Bowmans
- No. of offices: 9
- No. of attorneys: 650
- No. of employees: 1150
- Major practice areas: Corporate Law Firm
- Key people: Ezra Davids (chairman and senior partner) Alan Keep (managing partner)
- Date founded: 1885
- Founder: Douglas Flemmer Gilfillan, Richard Bowman
- Website: www.bowmanslaw.com

= Bowmans (law firm) =

African law firm

Bowmans is a global law firm headquartered in Johannesburg, South Africa. Staffed by over 650 lawyers, it comprises nine offices in six African countries: South Africa, Namibia, Tanzania, Zambia, Mauritius, and Kenya. It is one of the so-called Big Five law firms in South Africa.

The legal practice comprises the following law firms: Coulson Harney LLP (Kenya), Koep & Partners (Namibia), Bowmans Mauritius (Mauritius), Bowman Gilfillan (South Africa), Bowmans Tanzania (Tanzania) and B&M Legal Practitioners (Zambia).
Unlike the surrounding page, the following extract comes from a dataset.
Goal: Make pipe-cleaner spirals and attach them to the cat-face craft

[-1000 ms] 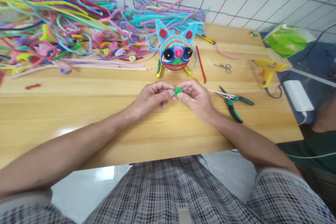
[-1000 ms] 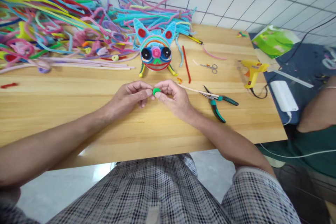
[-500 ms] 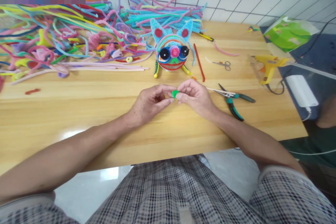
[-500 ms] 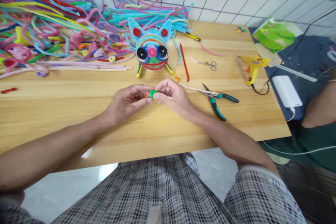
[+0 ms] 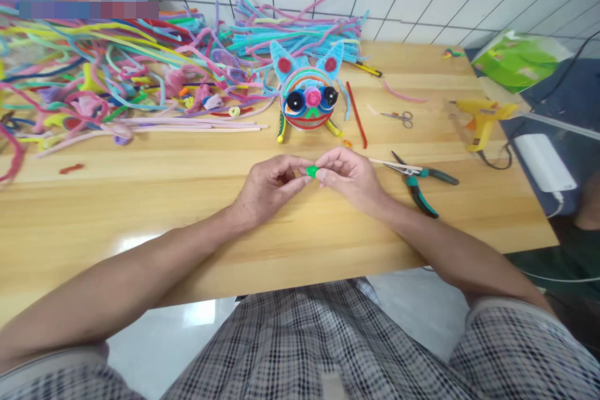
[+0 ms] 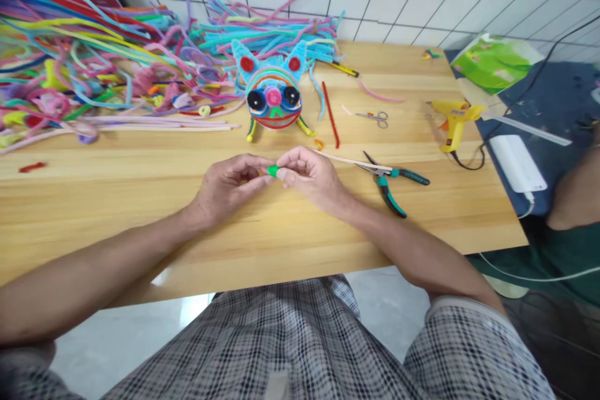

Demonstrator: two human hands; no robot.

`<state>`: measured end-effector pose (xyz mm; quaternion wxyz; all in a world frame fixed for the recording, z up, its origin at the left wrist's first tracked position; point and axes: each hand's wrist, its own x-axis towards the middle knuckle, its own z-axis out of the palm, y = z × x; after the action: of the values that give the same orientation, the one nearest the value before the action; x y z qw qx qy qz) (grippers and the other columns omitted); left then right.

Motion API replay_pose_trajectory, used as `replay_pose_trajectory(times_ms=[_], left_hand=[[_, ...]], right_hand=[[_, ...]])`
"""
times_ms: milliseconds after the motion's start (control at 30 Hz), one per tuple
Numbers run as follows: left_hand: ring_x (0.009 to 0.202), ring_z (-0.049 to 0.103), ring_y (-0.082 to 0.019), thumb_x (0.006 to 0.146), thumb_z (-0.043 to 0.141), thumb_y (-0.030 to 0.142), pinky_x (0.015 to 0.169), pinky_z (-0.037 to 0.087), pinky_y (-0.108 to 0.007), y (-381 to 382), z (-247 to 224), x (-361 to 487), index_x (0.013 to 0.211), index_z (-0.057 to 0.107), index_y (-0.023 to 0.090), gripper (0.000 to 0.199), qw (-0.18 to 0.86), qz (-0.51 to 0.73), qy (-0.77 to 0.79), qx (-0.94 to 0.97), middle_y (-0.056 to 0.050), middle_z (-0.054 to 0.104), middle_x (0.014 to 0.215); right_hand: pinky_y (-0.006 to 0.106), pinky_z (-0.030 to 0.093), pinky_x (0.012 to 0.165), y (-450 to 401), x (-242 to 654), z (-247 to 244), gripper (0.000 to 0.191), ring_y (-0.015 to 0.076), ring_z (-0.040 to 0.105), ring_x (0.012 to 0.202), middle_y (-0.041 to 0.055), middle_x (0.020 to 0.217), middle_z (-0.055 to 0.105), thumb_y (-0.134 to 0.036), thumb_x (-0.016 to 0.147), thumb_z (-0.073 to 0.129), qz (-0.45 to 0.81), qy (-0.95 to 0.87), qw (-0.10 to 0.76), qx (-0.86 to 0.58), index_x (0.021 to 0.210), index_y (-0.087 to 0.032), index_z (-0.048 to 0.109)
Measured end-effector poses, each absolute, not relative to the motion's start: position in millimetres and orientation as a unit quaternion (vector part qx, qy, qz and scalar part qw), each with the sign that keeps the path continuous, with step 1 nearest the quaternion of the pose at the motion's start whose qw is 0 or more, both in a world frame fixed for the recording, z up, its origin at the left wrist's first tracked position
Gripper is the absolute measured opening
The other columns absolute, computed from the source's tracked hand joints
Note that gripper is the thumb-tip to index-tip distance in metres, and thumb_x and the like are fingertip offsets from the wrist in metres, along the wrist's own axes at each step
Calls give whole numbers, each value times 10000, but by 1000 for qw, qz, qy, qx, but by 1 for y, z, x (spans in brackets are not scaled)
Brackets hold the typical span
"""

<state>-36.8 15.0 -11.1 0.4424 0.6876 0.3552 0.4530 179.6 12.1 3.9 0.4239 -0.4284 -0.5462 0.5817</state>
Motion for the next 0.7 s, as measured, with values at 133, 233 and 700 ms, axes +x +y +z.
replay_pose_trajectory(times_ms=[133, 233, 700], left_hand=[[587, 535, -88, 956, 794, 279, 560, 443, -198, 15, -14, -36, 1096, 829, 167, 183, 446, 445, 357, 689, -2, 699, 732], [588, 550, -91, 964, 759, 252, 571, 451, -206, 16, -16, -37, 1113, 821, 169, 182, 433, 435, 362, 702, -11, 735, 764], [847, 732, -217, 942, 758, 269, 822, 562, -356, 34, -22, -49, 996, 814, 224, 90, 258, 382, 388, 798, -70, 839, 953]], right_hand=[[272, 565, 652, 12, 180, 1, 362, 127, 667, 675, -11, 803, 751, -479, 804, 926, 576, -552, 415, -438, 923, -233, 690], [281, 550, 652, 12, 179, 1, 335, 139, 667, 689, -4, 809, 758, -484, 823, 894, 555, -566, 407, -455, 929, -234, 697], [302, 391, 688, 19, 228, 66, 213, 158, 608, 698, -9, 741, 721, -399, 945, 728, 233, -729, 281, -579, 827, -222, 731]])
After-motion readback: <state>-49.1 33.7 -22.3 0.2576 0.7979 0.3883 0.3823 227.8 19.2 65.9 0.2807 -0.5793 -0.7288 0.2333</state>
Bowmans offices are located in Johannesburg, Durban, and Cape Town, South Africa; Swakopmund and Windhoek, Namibia; Dar es Salaam, Tanzania; Lusaka, Zambia; Moka, Mauritius; and Nairobi, Kenya.

Bowmans has signed alliance agreements with Aman & Partners LLP in Ethiopia and Udo Udoma & Belo-Osagie in Nigeria and has a non-exclusive co-operation agreement with French international law firm Gide Loyrette Nouel.

It is a representative of Lex Mundi, a global association of independent law firms in more than 125 countries.

== History ==
Bowman Gilfillan was formed through the merger in 1998 of three law firms – Bowman Gilfillan Hayman Godfrey (established 1902), Findlay & Tait (established 1885) and John & Kernick (established 1923).

In January 2025, 57 former members of A&O Shearman, including 14 partners, joined Bowmans. This was after A&O Shearman announced that they would shut down their South African operations.

== Major deals ==
In 2009, the firm advised Bharti Airtel, India's largest cellular services provider in their proposed acquisition of the MTN Group, the largest announced but uncompleted merger in South Africa's history with a value of $23 billion.